There’s a story, found in John 4, that on the surface is about water. As we look closer, however, we find that it’s about so much more. It’s a conversation Jesus had with a Samaritan woman while at Jacob’s well.
Jesus begins the conversation by asking the woman a question, “Will you give me a drink?”
The woman, surprised that Jesus was talking to her due to cultural reasons replies, “How can you ask me for a drink?”
To this, Jesus said, “If you knew who was asking you for a drink, you would have asked him and he would have given you living water.”
The Samaritan woman, clearly confused asked Jesus where he could get this living water. Jesus responded to her question in John 4:13-14.
We all have a strong natural desire for survival. It’s at the heart of almost everything we do. It’s part of the reason we work, eat, drink, live in homes and build relationships.
As hard as we try to take care of ourselves physically, the security we get is only temporary. We are continually having to go back to the well and refill ourselves to satisfy our needs. And even then, our ability to sustain ourselves will only be temporary.

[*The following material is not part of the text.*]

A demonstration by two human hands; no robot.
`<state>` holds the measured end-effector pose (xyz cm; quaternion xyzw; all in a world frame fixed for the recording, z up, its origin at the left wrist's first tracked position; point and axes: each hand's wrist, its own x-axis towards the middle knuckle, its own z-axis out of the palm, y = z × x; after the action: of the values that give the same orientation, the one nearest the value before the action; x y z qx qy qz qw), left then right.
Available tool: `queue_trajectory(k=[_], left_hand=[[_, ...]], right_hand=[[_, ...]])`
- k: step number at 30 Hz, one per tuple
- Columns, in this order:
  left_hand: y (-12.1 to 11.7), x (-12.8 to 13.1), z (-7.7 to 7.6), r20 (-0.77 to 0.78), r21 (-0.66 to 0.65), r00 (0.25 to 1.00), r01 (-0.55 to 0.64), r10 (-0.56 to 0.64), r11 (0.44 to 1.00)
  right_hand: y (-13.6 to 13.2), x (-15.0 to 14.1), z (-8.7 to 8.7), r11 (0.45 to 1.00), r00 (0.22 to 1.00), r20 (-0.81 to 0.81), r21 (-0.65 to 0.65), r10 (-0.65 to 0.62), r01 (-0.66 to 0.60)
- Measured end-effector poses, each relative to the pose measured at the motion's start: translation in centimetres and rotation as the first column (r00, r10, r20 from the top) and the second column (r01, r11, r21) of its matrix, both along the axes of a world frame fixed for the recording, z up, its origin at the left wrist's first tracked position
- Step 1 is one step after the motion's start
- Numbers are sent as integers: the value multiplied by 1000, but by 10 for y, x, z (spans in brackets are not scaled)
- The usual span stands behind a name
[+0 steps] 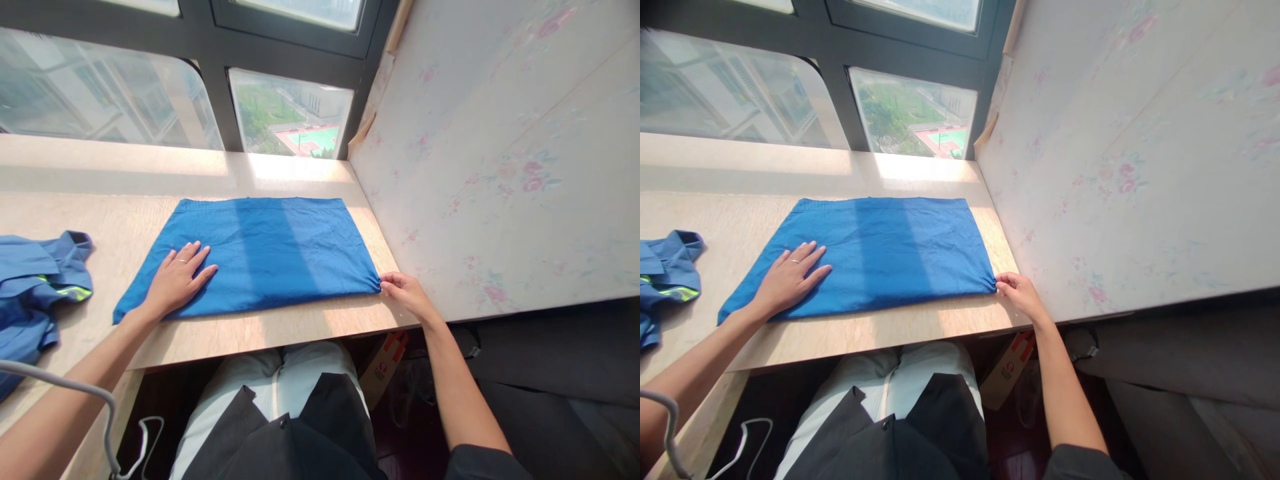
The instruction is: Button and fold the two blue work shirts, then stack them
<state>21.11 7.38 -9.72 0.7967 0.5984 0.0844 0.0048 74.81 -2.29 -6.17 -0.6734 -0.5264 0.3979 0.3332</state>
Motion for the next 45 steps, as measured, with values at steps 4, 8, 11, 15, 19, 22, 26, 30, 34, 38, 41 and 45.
queue_trajectory(k=[4, 8, 11, 15, 19, 22, 26, 30, 34, 38, 41, 45], left_hand=[[0, 0, -1, 4, -2, 1000, -3, 3, 1000], [0, 1, -2, 1, -9, 1000, -16, 16, 1000], [-1, 2, -1, 5, -12, 1000, -30, 30, 999], [-2, 3, -1, 5, -11, 999, -35, 35, 999], [-4, 4, 0, 3, -9, 1000, -30, 30, 1000], [-4, 3, -1, 21, -3, 999, -30, 30, 1000], [-6, 3, -4, 50, 9, 998, -27, 27, 1000], [-8, 6, -7, 88, 45, 996, -31, 27, 999], [-10, 6, -10, 157, 95, 988, -13, -2, 995], [-16, 2, -11, 313, 162, 950, -32, -21, 986], [-22, 0, -11, 383, 205, 924, -99, 14, 974], [-25, 1, -10, 372, 227, 928, -125, 33, 966]], right_hand=[[4, 3, 4, 990, 994, 4, -82, 113, -112], [7, -3, 2, 995, 992, 119, -79, -45, 55], [9, -11, 0, 985, 967, 197, -33, -162, 171], [12, -18, -1, 999, 966, 259, -29, -12, 21], [13, -14, 2, 1000, 997, 73, -28, -1, 3], [13, -6, 1, 996, 996, -44, -42, -83, 81], [13, 6, -1, 968, 970, 25, -51, -243, 244], [19, -9, 7, 940, 911, 235, 117, -339, 320], [34, -75, 21, 953, 938, 303, 295, -166, 73], [67, -159, 17, 829, 920, 312, 429, 237, -358], [107, -203, -3, 726, 846, 357, 442, 397, -527], [149, -224, -39, 720, 747, 550, 335, 373, -607]])
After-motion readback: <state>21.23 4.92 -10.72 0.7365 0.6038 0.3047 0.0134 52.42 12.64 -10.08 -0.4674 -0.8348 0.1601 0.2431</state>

I believe that is the point Jesus was making in his conversation with the Samaritan woman. Jesus was offering the woman a permanent solution to her deeper need. He was showing her that there is more to life than the continual day-to-day efforts of existing. Jesus was offering the woman an eternal way of living that can only be found in a relationship with him.
The difficulty is that we do have to concern ourselves with the daily efforts of living. We’re physical beings, who have to concern ourselves with these realities. As important as they are, however, Jesus is telling us that we shouldn’t be consumed with these temporary challenges because there’s more to this life than our physical needs. Jesus wants to be the source that permanently fills our deepest needs.
There’s a similar passage in Matthew 6 where Jesus is encouraging us to be more like the birds of the air or the flowers of the field, who rely on God as the source for their needs. Here too, He is reminding us to look up and seek Him as the eternal source of our needs.
The practical message here is that we shouldn’t be so focused on short-term challenges that we lose sight of long-term fulfillment. The routine things we do today should lead to a better tomorrow. If we find ourselves in a continuous cycle of maintaining our everyday existence, we need to ask ourselves if there’s something more meaningful we can set our sights on.
Do you feel thirsty and unfulfilled? I think we all do at times. Like the woman at the well, we can have our thirst eternally quenched. We need to recognize that Jesus is the only source who can quench our thirst. We need to ask Him to fill us with His living water.